27. Gegenüberstellung

So zurückhaltend Winterhalter oft agierte, wenn die Bergmann im Hause war – sobald die Kripo-Chefin Auswärtstermine hatte, drehte der Schwarzwälder Kommissar richtig auf.

Er hatte durchgesetzt, dass Karl-Heinz Schmider nun tatsächlich einen Tag früher von der JVA Freiburg ins Kriminalkommissariat Villingen-Schwenningen zur Gegenüberstellung gebracht wurde.
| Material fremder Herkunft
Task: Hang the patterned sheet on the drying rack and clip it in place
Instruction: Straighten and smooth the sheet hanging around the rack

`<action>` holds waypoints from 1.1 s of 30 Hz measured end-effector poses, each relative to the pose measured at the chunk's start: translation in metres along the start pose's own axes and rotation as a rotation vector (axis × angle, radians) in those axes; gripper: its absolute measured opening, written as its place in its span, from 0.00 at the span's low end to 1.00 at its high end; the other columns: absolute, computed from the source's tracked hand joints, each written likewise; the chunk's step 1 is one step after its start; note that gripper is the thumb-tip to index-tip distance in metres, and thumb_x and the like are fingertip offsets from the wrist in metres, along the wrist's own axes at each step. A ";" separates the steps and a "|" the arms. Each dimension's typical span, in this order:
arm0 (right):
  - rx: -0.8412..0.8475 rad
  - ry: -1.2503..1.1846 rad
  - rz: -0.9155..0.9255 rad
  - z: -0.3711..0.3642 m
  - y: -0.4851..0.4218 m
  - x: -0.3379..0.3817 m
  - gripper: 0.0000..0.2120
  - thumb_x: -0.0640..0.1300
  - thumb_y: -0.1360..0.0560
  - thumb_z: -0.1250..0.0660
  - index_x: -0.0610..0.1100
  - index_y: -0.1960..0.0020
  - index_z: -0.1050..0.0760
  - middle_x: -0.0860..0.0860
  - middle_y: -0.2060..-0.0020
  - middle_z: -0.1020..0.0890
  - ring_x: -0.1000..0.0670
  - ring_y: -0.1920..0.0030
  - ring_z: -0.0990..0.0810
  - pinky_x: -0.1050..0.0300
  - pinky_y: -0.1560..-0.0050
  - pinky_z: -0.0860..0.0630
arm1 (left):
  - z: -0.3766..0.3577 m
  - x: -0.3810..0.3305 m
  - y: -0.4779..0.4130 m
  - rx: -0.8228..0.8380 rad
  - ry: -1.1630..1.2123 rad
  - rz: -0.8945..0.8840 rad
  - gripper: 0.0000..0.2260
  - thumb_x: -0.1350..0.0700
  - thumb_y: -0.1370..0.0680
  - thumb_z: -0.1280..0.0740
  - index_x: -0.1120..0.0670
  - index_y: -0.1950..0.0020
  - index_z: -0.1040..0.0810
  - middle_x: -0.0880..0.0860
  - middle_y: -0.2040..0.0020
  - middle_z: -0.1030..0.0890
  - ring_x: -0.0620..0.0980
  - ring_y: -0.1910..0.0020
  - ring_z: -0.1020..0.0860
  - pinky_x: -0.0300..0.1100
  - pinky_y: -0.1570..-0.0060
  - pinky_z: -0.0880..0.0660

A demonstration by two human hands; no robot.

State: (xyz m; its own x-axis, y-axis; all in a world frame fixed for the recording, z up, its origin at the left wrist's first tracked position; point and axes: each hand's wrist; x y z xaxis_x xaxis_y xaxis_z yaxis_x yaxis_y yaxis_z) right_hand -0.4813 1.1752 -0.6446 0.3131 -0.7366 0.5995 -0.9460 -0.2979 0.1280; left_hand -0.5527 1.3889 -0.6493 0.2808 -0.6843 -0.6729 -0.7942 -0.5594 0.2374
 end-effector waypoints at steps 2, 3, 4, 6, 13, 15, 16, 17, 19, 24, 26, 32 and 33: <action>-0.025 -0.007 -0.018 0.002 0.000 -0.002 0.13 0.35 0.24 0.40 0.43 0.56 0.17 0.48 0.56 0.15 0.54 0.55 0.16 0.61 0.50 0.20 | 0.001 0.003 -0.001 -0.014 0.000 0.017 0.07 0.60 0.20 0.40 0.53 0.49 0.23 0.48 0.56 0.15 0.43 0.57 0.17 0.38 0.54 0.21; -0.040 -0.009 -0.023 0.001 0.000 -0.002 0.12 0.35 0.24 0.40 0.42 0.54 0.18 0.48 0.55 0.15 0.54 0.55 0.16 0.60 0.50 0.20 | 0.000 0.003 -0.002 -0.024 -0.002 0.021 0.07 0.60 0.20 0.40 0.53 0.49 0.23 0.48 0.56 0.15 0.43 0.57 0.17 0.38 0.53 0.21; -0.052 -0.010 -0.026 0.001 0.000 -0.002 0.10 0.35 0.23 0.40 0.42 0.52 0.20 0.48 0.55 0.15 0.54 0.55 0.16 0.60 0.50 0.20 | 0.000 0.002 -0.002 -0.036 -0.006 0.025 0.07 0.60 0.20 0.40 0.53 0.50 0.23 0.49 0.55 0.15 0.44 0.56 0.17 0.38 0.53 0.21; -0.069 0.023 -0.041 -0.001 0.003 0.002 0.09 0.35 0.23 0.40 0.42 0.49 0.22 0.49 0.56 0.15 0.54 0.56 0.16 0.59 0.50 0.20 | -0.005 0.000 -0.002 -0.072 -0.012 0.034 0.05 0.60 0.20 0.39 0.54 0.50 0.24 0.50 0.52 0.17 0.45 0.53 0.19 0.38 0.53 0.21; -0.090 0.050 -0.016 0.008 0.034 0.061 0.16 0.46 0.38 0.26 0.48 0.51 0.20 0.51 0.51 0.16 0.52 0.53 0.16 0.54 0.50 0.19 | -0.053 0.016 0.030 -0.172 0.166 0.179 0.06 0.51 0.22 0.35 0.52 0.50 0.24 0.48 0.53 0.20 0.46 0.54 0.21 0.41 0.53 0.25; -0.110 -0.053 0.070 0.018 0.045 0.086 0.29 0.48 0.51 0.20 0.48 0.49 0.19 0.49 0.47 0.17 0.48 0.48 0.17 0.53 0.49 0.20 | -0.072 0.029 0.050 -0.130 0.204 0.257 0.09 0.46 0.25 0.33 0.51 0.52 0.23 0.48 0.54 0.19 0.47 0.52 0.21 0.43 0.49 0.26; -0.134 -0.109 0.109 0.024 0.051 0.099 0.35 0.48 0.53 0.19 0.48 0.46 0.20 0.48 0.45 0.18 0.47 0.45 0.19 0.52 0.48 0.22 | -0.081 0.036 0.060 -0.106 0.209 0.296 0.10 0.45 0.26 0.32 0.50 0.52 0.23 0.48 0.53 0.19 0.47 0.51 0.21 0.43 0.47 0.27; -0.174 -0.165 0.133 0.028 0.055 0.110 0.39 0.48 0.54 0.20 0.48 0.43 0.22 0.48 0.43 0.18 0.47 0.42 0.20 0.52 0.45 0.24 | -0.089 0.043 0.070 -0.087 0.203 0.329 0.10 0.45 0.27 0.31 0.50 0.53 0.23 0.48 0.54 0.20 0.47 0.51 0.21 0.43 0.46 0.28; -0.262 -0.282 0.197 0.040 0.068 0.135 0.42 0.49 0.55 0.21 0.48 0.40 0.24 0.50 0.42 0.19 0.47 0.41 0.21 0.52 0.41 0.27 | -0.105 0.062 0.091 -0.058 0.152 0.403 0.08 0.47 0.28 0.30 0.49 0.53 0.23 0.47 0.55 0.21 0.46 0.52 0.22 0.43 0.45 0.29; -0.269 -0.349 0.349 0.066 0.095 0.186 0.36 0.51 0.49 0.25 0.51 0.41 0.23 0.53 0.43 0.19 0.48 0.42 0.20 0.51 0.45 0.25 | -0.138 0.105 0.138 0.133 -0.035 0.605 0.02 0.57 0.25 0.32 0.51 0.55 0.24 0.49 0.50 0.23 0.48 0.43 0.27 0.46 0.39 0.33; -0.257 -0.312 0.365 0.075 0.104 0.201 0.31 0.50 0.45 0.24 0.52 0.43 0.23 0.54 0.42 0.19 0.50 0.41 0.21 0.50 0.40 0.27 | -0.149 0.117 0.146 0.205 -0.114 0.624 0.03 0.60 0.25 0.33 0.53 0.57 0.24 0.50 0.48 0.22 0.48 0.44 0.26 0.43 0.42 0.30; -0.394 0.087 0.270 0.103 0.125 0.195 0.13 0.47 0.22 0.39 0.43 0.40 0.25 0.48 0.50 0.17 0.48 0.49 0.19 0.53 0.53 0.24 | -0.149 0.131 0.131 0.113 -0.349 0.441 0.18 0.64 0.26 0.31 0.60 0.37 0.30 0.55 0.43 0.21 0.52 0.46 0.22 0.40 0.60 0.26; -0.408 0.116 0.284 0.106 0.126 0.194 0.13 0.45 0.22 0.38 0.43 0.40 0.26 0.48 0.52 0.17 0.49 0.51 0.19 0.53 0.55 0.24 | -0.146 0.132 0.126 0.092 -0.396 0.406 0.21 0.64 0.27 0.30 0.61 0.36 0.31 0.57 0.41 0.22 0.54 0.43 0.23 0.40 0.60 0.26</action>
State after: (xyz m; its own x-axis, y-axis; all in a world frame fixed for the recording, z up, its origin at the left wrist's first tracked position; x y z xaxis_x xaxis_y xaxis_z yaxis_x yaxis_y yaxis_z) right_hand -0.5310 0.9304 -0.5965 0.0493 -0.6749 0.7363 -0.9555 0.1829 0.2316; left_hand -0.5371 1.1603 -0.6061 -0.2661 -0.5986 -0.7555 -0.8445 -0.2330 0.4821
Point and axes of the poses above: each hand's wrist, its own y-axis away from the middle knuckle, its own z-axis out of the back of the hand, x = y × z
Wer noch fehlte, waren die Augenzeugen aus dem Park – doch auch da kannte Winterhalter keine Hemmungen. Schließlich ging es unter anderem um seinen Sohn.

Er fuhr eigenhändig mit Kiefer nach Furtwangen und zog Thomas und dessen Freunde aus einer Vorlesung im A-Bau der Hochschule.

»Bapa, wie peinlich isch des denn?«, ereiferte sich sein Sohn. »Du hättesch ja auch eine Durchsage im Rektorat organisiere könne, wenn’s schon so wichtig isch.«

Dass dies tatsächlich besser gewesen wäre, hatte Winterhalter spätestens bemerkt, nachdem er aufs Geratewohl die Türen zu insgesamt drei anderen Hörsälen aufgerissen, da aber weder Thomas noch seine Freunde angetroffen hatte.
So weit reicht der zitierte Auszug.